# What to do
Omit every picture while you reproduce the entries that follow word for word.
START Supplied records
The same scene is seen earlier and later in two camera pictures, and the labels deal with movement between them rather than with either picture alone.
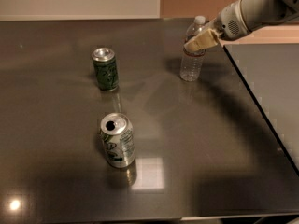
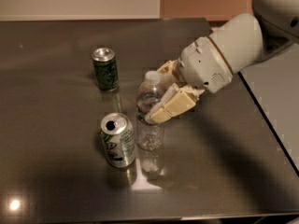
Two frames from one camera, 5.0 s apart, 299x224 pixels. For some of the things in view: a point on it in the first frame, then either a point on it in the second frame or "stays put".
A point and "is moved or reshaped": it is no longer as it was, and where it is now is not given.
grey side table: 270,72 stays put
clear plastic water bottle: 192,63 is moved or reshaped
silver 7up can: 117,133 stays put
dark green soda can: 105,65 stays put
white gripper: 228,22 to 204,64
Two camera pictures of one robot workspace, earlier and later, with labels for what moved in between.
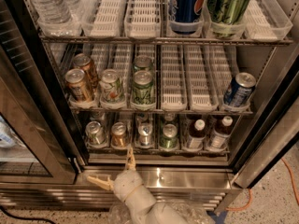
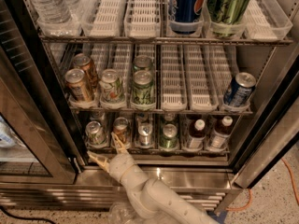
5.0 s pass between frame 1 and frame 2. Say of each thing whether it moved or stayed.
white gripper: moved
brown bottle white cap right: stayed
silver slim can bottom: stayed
END Supplied records
# Output below
The same scene is seen earlier and later in two camera pictures, and the labels deal with movement between them rather than with either picture alone.
Two frames from one camera, 5.0 s apart, 299x224 pixels. For some of the things in view: a point on it in the first frame, then either a point on it in the second frame or "stays put".
A point and "is moved or reshaped": it is no longer as it was, and where it is now is not given.
grey side table: 270,72 stays put
clear plastic water bottle: 192,63 is moved or reshaped
silver 7up can: 117,133 stays put
dark green soda can: 105,65 stays put
white gripper: 228,22 to 204,64
Two camera pictures of one robot workspace, earlier and later, with labels for what moved in between.
5.0 s pass between frame 1 and frame 2. Say of each thing whether it moved or stayed.
white gripper: moved
brown bottle white cap right: stayed
silver slim can bottom: stayed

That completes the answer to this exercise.